Totaro took Lussier’s case to court to help him fight for his daughter.
“Keith was from Buffalo and the court case took place in Bucks County so the poor guy, who just lost his wife and had his daughter taken away from him, was sleeping in a hotel room,” says Totaro. “My wife and I decided to have him move in with us during the trial. As a result, we became like brothers.”
“There is no façade with Sam,” says Andrea. “He is down-to earth, compassionate and is guided by his faith. says Andrea. When somebody needs him, he’ll be there for them. That is the principle in which he runs his career and his entire life.”
The court ruled in Lussier’s favor and the judge stated that Brittany had to be returned within 72 hours to Keith. But the adoption agency appealed the ruling, which put a stay on the entire case.
“Keith said to me, if this was going to go on for a year or so, he couldn’t rip Brittany from her new home,” says Totaro.

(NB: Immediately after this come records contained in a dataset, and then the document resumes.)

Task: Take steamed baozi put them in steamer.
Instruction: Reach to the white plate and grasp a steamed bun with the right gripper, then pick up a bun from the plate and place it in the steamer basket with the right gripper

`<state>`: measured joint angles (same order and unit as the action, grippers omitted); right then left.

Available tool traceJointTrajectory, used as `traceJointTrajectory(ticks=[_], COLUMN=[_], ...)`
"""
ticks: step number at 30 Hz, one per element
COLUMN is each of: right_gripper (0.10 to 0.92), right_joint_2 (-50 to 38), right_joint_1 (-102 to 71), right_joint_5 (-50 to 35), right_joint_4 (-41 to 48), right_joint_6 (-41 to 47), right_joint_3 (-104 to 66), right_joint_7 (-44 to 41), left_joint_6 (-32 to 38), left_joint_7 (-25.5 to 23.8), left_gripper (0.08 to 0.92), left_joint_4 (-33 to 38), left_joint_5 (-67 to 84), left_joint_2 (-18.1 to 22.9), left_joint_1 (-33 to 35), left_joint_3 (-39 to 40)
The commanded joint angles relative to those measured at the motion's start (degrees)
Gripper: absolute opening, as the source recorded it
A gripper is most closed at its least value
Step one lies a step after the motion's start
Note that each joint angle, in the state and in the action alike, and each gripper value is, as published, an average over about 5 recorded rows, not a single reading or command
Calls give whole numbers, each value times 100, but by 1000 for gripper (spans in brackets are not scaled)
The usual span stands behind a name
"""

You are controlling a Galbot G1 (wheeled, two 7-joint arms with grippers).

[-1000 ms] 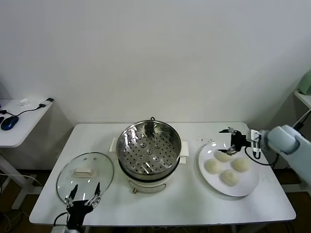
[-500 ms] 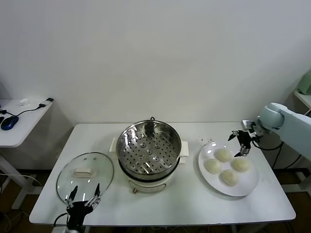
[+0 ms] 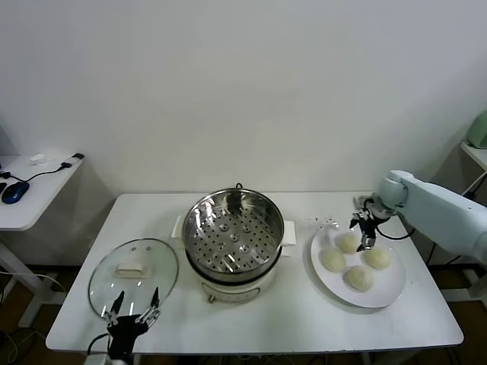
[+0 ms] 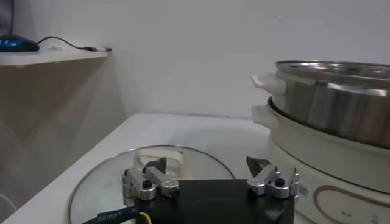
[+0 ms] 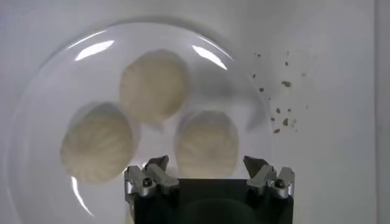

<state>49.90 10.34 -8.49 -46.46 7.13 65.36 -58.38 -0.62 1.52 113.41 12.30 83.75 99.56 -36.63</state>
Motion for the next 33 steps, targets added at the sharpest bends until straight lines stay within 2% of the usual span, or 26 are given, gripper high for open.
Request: traceJointTrajectory(ticks=[1,6,12,15,22,27,33], right_gripper=[823,803,661,622,603,602,602], right_joint_2=[285,289,183,107,-29,553,1693], right_joint_1=[-220,-266,-173,3,1942,3994,4773], right_joint_5=[31,-20,-70,-140,-958,-1806,-2253], right_joint_4=[403,383,194,4,-981,-1904,-2899], right_joint_6=[144,206,314,359,274,-296,-1101], right_joint_3=[-208,-283,-211,-87,1334,2403,2247], right_joint_7=[93,96,20,-12,-175,-378,-365], left_joint_6=[-3,-5,-1,2,1,22,20], left_joint_7=[0,5,13,17,27,38,45], left_gripper=[823,823,823,823,823,823,823], left_joint_4=[-5,-9,12,32,136,207,242], left_joint_5=[-8,-44,-72,-89,-111,-120,-161], left_joint_2=[4,6,15,29,51,31,64], left_joint_1=[-7,-20,2,12,66,98,102], left_joint_3=[9,32,42,43,31,49,106])
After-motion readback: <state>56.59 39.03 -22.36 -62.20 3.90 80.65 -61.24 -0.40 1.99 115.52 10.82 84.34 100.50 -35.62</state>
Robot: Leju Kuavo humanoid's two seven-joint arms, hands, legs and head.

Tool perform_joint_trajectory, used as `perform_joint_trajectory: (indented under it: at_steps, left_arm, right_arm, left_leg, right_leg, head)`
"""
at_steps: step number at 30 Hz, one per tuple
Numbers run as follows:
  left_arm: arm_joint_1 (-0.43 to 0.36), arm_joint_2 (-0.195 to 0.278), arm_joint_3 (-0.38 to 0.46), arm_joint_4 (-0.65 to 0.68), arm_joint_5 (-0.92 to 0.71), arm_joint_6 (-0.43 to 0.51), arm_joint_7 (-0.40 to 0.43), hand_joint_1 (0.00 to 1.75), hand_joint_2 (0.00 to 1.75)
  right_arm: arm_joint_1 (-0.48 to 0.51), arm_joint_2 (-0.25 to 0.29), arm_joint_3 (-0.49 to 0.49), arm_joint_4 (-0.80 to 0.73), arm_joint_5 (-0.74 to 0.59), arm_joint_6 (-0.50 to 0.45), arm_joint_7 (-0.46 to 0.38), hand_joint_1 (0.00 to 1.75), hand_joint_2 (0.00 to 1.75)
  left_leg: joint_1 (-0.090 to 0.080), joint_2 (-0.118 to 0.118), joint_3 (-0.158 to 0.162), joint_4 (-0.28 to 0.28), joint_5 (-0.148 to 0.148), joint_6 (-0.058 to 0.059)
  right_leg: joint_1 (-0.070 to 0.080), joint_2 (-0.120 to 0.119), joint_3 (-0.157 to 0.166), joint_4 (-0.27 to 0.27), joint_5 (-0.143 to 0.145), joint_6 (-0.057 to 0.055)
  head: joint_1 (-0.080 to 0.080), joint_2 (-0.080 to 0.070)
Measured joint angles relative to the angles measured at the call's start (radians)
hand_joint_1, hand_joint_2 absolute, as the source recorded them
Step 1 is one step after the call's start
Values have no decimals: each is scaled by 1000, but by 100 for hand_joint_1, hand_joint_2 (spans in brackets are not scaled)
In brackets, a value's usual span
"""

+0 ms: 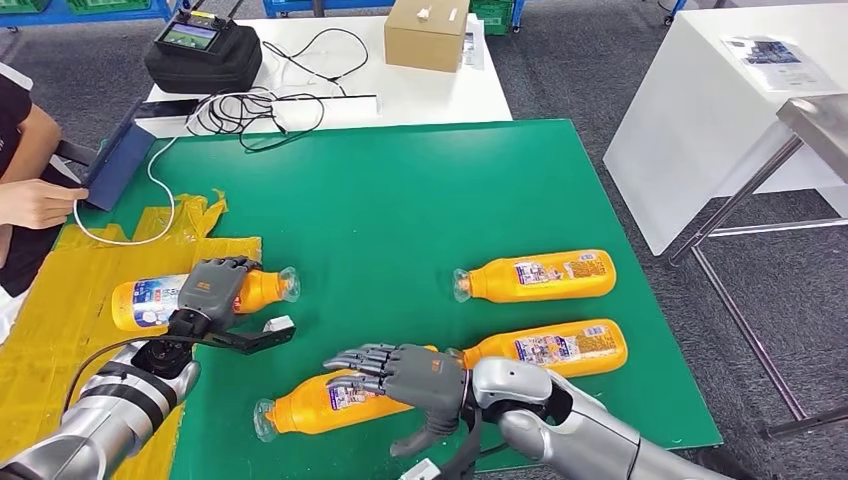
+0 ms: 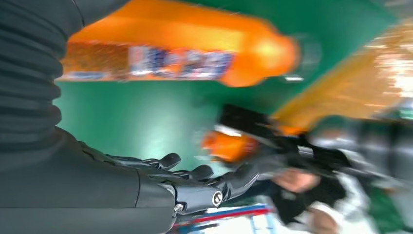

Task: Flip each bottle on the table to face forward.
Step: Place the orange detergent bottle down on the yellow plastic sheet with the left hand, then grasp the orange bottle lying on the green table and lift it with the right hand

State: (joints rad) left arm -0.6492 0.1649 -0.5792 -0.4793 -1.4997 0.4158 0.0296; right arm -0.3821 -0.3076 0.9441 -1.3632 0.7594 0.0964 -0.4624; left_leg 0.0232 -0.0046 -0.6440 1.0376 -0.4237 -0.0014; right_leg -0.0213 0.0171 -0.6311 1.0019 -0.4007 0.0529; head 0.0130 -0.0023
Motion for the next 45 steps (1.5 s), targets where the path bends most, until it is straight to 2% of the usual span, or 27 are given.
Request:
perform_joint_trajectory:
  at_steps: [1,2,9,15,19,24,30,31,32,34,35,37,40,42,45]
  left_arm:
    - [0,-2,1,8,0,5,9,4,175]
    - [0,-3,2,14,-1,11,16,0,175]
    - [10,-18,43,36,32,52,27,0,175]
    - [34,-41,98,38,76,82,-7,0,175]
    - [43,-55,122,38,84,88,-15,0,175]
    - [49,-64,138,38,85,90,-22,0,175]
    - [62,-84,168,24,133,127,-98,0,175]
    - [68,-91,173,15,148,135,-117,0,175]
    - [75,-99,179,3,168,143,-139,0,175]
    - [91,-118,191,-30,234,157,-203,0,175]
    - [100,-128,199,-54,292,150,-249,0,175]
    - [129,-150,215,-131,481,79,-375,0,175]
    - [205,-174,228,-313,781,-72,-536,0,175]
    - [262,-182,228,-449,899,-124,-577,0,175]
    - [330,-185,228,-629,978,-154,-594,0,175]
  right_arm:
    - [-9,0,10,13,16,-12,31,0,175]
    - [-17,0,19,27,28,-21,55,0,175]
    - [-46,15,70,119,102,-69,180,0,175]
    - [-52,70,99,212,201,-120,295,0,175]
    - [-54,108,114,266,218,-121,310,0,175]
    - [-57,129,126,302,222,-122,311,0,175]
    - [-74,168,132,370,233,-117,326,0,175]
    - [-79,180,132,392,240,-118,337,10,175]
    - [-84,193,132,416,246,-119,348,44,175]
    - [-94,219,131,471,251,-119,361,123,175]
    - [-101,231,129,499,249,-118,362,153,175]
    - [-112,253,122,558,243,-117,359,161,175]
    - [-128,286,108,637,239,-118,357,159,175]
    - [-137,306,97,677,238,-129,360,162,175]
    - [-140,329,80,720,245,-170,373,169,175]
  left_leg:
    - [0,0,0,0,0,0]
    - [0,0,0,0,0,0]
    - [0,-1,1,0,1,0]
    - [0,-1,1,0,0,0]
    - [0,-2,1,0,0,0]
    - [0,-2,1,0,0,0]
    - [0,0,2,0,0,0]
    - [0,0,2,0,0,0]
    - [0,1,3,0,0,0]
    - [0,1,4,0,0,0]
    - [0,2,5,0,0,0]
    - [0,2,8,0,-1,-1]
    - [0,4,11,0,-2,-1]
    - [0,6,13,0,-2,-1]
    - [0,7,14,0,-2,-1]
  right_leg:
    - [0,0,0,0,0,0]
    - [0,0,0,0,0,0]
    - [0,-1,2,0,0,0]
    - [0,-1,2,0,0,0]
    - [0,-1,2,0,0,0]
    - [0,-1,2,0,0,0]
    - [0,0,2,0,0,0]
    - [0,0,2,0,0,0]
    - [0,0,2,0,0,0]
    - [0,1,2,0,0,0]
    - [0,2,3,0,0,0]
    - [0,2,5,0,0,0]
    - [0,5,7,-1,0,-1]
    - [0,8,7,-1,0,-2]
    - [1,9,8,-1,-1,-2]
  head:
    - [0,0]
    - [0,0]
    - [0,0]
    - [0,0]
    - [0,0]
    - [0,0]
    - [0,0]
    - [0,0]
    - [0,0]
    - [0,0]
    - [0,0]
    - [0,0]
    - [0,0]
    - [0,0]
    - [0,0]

A local newscaster, who had been following the case, tracked down the couple who had been given Brittany and told them her story. When they learned about who the baby was, they volunteered to give her back to Keith. The agency withdrew their appeal after a lot of public pressure and Lussier got his daughter back.
“It was the most amazing day to reunite this father with his daughter,” says Totaro. “It made everything I do worth it. Today I’m still good friends with Keith and Brittany is a thriving young lady.” Although many of Totaro’s cases aren’t as high profile, he still makes a difference in each and every one of his client’s lives. He works on many “standard” adoptions, but he also specializes in adoptions gone wrong.
Totaro was lead counsel on the Gibbs vs. Ernst case, in which the Pennsylvania Supreme Court established the right of adoptive parents to be compensated for failure of adoption agencies to fully disclose all relevant information to the adoptive parents before adoption. The case was cited by over 20 Supreme Courts in other states.
“Sam is extremely well-regarded and is the perfect blend of competence and compassion,” says Karen Burrill, a 1969 Ursinus graduate and Director of the Child and Home Study Associates Adoption Agency, who has worked with Totaro on countless adoptions. “He is the one of the most sought-after lawyers in the adoption world.”
Totaro is working on another high-profile adoption case that has led him back to the talk shows. But whether in or out of the spotlight, he simply wants to do the work he feels called to do.
“Helping these people is our life,” he says about he and Andrea. “And, I wouldn’t want to be living any other way.”